## RECORD EXCERPTS

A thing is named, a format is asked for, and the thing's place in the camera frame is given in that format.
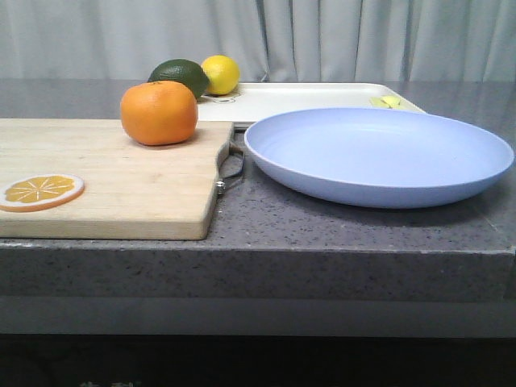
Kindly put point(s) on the grey curtain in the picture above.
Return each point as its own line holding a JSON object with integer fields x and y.
{"x": 298, "y": 41}

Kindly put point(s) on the dark green lime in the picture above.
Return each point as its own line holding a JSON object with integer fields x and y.
{"x": 184, "y": 71}

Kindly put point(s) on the orange mandarin fruit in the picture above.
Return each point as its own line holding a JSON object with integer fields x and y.
{"x": 159, "y": 113}

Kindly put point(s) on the yellow lemon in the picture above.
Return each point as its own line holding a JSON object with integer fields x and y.
{"x": 223, "y": 74}

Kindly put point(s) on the orange slice coaster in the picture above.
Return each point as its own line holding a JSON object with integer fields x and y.
{"x": 41, "y": 192}

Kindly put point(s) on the light blue plate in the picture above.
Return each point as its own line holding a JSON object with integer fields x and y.
{"x": 378, "y": 158}

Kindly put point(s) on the metal cutting board handle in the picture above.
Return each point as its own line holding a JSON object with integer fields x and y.
{"x": 225, "y": 182}

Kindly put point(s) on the wooden cutting board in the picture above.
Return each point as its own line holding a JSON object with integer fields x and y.
{"x": 131, "y": 191}

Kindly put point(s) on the cream white tray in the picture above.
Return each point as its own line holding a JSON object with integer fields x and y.
{"x": 251, "y": 102}

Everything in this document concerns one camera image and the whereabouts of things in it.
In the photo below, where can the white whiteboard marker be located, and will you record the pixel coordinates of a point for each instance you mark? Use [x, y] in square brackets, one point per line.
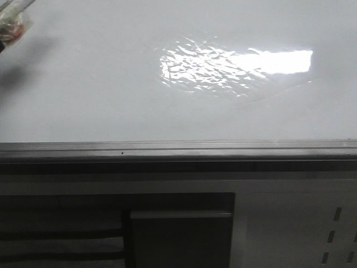
[13, 21]

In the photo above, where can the white whiteboard surface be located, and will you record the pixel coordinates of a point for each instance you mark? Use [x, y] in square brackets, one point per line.
[182, 70]

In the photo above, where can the dark grey square panel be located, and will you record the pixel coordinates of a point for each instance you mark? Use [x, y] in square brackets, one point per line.
[187, 238]

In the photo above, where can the dark slatted rack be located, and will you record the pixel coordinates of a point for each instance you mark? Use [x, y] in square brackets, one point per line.
[85, 230]

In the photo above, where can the white perforated metal panel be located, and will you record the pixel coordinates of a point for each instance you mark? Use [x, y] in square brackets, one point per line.
[295, 224]

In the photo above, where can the grey aluminium whiteboard frame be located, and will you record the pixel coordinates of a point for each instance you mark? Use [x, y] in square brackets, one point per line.
[177, 156]

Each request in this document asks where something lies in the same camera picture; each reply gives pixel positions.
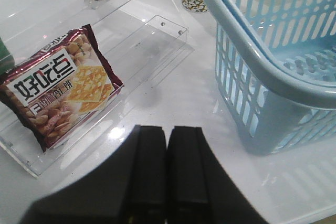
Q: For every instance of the clear acrylic left shelf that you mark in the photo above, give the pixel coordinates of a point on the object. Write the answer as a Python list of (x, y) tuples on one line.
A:
[(137, 47)]

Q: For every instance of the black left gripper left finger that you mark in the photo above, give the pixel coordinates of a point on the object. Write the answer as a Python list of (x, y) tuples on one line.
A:
[(148, 190)]

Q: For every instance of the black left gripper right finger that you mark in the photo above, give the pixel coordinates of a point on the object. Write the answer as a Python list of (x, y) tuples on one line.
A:
[(187, 200)]

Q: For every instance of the green cartoon snack box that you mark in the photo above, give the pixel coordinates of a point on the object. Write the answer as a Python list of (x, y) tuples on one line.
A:
[(7, 59)]

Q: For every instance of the maroon almond cracker packet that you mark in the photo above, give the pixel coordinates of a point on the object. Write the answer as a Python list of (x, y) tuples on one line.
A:
[(56, 88)]

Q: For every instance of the light blue plastic basket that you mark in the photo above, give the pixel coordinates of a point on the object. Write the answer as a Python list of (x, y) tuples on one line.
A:
[(275, 69)]

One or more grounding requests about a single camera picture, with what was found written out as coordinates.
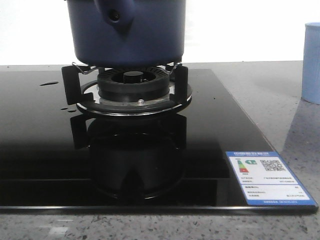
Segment dark blue cooking pot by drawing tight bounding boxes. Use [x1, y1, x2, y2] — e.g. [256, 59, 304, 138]
[67, 0, 186, 68]

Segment light blue ribbed cup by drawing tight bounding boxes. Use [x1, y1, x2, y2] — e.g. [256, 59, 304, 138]
[301, 22, 320, 105]

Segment black pot support grate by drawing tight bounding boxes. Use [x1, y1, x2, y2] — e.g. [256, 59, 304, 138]
[62, 62, 192, 117]

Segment black gas burner head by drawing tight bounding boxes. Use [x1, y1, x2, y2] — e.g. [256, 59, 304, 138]
[97, 67, 170, 103]

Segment black glass gas cooktop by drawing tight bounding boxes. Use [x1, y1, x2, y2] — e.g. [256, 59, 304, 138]
[0, 69, 319, 215]

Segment blue white energy label sticker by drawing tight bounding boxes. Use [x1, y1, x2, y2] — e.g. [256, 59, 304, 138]
[226, 151, 317, 207]

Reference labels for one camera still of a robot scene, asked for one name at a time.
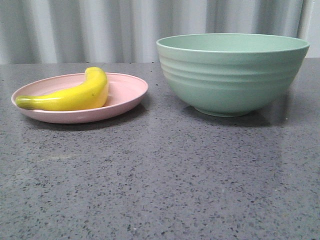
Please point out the yellow toy banana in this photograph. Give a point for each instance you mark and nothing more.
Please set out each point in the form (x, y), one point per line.
(91, 94)

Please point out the green ribbed plastic bowl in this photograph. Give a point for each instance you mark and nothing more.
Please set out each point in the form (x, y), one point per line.
(230, 74)

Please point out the pink plastic plate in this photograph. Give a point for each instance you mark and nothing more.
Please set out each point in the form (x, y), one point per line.
(125, 93)

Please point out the white pleated curtain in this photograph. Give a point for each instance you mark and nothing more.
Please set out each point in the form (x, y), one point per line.
(126, 31)

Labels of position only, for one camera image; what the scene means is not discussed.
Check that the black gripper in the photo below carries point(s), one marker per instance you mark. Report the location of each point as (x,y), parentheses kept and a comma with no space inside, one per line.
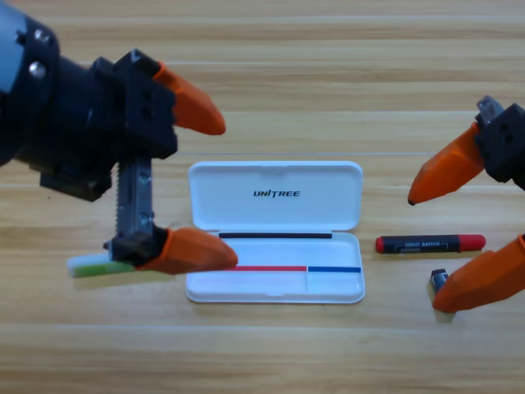
(102,111)
(504,143)

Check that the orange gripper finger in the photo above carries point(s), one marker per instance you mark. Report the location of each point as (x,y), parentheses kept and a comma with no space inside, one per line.
(480,279)
(197,252)

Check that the red and black marker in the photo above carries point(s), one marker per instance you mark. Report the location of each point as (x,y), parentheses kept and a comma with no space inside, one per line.
(426,244)

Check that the white Unitree pencil case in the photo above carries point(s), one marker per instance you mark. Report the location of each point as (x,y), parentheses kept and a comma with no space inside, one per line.
(275,205)

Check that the green and white eraser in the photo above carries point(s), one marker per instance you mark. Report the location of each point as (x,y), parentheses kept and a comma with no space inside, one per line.
(94,268)

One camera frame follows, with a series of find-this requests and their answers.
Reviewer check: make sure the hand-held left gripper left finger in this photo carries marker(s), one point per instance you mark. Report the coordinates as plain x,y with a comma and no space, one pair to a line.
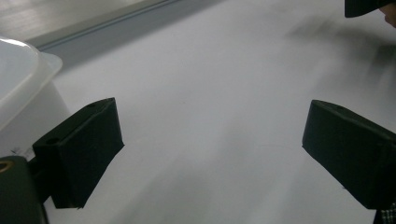
77,155

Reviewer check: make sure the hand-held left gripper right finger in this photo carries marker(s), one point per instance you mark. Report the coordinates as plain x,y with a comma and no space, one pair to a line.
351,155

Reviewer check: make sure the translucent white plastic container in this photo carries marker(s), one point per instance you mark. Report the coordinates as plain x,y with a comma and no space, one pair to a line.
21,84

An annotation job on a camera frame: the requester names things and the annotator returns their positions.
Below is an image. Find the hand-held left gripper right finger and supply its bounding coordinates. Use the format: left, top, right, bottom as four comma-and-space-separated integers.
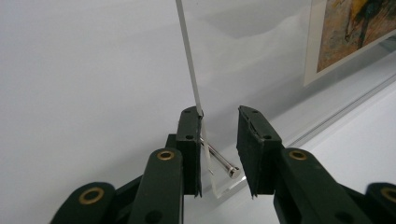
236, 105, 285, 199

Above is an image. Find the painted picture print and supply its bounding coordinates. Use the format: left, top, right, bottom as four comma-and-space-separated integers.
303, 0, 396, 88

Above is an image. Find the long metal standoff pin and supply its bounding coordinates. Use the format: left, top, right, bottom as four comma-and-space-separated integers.
200, 138, 241, 180

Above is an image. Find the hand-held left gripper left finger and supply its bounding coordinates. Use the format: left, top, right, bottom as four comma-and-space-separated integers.
176, 105, 204, 198

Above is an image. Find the clear acrylic photo frame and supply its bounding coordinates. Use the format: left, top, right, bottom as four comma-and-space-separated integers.
175, 0, 396, 200

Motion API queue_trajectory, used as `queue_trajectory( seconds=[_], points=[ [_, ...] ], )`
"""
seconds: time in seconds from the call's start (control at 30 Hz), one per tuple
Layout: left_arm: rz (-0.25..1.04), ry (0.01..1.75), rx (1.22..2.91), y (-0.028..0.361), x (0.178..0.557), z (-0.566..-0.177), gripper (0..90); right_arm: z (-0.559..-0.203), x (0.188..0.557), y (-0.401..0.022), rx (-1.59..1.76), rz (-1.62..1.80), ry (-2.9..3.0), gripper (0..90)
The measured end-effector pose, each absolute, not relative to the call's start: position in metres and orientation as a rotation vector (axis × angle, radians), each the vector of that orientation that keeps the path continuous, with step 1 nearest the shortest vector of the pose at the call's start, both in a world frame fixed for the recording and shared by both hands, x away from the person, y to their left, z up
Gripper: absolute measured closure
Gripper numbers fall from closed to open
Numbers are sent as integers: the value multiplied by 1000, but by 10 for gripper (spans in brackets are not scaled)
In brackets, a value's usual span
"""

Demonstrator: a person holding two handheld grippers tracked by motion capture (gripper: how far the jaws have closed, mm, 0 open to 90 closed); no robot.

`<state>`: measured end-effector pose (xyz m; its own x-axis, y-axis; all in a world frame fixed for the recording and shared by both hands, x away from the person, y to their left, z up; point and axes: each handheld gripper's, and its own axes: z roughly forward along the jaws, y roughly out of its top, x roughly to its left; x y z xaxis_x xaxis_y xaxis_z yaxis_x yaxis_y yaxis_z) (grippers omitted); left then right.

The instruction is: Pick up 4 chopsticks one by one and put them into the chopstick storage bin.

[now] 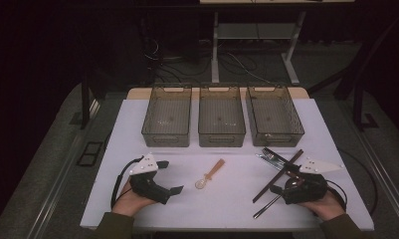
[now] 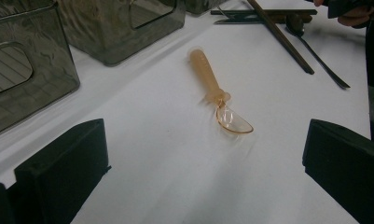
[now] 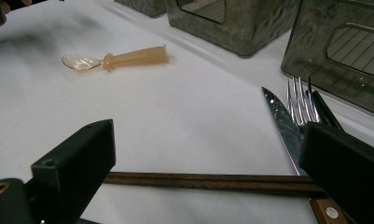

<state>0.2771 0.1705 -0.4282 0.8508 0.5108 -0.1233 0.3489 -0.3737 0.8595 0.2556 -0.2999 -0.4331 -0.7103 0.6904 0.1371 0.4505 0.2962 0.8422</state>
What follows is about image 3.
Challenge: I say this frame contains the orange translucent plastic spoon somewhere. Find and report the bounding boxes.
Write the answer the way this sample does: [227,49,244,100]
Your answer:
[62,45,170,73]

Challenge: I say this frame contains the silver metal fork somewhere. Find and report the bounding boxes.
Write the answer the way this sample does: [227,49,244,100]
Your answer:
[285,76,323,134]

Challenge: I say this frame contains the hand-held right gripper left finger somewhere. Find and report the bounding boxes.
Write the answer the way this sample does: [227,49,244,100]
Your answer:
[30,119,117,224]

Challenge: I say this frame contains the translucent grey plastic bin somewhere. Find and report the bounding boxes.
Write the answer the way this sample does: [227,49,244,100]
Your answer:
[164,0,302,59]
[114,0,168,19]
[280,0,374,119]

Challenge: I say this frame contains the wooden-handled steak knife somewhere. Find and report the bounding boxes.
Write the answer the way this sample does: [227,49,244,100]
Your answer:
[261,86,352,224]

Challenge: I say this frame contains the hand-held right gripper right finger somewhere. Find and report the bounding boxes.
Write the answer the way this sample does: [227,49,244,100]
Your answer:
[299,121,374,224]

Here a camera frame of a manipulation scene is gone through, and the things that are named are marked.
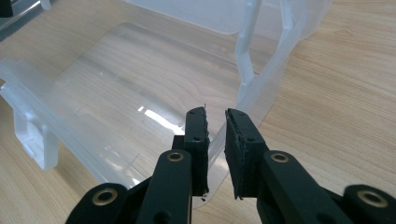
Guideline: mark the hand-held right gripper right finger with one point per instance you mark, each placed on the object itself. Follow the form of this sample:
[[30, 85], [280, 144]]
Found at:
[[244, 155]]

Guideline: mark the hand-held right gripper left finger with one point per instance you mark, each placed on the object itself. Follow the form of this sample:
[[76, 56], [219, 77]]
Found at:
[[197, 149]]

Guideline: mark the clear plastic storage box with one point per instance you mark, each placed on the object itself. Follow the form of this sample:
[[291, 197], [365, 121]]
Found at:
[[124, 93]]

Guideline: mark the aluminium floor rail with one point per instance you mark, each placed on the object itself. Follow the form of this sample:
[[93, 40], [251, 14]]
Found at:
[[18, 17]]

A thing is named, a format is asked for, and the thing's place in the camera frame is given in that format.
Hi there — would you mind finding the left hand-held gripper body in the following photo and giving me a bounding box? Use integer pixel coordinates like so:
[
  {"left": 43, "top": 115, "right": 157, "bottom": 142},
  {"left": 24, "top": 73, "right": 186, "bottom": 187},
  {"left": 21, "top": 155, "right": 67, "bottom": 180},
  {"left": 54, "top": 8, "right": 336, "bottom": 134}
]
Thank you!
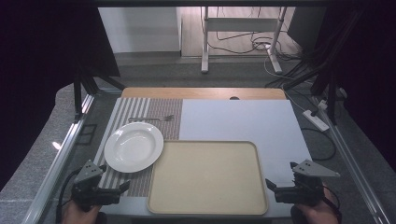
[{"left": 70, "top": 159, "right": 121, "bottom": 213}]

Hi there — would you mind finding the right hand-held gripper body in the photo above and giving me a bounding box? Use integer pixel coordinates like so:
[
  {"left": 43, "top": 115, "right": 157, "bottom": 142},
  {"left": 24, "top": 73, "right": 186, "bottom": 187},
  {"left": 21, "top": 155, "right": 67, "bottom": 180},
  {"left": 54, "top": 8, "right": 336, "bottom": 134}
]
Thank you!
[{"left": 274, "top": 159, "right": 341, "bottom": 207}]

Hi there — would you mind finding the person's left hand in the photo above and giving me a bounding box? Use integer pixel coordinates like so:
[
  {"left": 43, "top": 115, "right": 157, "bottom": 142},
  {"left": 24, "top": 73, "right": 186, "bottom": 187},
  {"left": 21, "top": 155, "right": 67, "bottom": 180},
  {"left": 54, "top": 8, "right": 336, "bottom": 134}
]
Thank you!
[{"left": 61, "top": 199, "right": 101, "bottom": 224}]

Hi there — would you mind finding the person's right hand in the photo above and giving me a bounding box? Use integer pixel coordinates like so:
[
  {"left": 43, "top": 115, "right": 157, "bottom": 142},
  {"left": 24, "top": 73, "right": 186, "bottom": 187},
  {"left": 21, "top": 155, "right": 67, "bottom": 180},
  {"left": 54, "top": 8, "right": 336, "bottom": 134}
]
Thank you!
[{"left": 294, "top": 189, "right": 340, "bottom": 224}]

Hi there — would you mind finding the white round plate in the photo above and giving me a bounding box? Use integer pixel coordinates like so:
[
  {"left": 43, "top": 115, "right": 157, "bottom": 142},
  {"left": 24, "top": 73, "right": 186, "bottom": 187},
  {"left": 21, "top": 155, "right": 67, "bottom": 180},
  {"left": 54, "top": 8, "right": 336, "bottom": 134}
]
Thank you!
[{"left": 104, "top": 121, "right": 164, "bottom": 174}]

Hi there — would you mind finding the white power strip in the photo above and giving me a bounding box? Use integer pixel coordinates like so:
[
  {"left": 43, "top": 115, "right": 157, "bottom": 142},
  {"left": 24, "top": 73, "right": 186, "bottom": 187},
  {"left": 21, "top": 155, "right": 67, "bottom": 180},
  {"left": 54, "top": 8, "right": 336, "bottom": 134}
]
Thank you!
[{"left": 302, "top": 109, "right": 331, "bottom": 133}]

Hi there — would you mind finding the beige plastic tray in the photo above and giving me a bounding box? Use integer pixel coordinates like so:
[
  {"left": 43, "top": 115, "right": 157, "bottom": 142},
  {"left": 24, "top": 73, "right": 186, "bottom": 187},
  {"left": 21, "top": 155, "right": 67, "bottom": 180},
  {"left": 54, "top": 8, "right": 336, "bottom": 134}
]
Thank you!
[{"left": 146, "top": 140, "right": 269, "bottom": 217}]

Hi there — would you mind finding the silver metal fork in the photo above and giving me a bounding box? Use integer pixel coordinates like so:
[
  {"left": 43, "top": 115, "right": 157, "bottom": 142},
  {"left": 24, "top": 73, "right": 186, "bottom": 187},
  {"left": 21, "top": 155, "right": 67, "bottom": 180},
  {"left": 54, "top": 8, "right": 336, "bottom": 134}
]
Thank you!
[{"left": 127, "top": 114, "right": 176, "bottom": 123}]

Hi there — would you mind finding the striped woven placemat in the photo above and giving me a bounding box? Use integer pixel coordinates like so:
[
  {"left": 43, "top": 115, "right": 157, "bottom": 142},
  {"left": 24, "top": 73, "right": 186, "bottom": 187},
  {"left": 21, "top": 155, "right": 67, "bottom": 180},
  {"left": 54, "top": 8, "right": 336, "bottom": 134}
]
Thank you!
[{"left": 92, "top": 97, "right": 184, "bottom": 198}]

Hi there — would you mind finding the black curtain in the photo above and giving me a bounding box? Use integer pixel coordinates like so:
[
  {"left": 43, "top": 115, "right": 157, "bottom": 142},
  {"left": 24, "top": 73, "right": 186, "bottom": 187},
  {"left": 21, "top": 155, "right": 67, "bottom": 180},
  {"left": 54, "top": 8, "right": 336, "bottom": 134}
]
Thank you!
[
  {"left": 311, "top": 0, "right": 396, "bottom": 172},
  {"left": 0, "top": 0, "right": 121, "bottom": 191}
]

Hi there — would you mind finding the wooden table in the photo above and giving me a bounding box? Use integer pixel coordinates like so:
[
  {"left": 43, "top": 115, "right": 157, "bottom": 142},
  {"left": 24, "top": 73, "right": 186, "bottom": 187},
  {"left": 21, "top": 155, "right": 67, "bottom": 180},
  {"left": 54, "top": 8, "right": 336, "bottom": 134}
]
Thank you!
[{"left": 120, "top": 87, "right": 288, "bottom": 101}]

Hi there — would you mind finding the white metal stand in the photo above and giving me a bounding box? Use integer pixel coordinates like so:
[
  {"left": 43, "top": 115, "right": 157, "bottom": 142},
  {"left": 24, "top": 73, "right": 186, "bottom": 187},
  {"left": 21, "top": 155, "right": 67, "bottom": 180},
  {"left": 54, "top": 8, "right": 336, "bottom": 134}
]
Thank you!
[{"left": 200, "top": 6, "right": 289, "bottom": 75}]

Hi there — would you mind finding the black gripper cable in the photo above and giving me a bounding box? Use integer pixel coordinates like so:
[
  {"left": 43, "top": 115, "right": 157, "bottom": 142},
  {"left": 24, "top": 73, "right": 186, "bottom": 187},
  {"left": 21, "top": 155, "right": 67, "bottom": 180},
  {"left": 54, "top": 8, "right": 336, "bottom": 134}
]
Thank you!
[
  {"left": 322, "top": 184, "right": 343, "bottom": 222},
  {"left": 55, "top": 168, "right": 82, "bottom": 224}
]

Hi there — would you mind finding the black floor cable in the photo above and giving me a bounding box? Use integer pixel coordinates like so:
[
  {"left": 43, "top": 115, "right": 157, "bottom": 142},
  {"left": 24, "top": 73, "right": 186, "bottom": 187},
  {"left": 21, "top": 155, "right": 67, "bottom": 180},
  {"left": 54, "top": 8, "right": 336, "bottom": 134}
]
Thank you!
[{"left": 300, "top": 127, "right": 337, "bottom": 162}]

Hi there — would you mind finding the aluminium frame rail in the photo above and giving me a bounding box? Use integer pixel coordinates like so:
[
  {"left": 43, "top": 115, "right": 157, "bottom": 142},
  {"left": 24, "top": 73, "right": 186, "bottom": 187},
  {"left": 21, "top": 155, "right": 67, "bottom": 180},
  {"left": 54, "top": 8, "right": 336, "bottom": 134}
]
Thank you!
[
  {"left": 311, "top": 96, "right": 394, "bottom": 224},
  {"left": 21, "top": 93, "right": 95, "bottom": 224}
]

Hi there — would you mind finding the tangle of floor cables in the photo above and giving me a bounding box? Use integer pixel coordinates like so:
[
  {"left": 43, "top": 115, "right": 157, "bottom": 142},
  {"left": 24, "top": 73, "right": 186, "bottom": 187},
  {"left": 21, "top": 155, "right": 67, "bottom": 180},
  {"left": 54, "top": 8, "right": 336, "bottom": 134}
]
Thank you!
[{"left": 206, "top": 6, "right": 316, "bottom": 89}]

## REQUIRED WORK
Pick out the lines above containing the word "rail", then copy them.

## RESPONSE TO THE TASK
Guideline: mark the aluminium floor rail with one point per instance you mark, each placed on the object itself. Follow the form of this sample:
Hi there — would you mind finding the aluminium frame rail in the photo above and giving me a bounding box? Use integer pixel coordinates like so:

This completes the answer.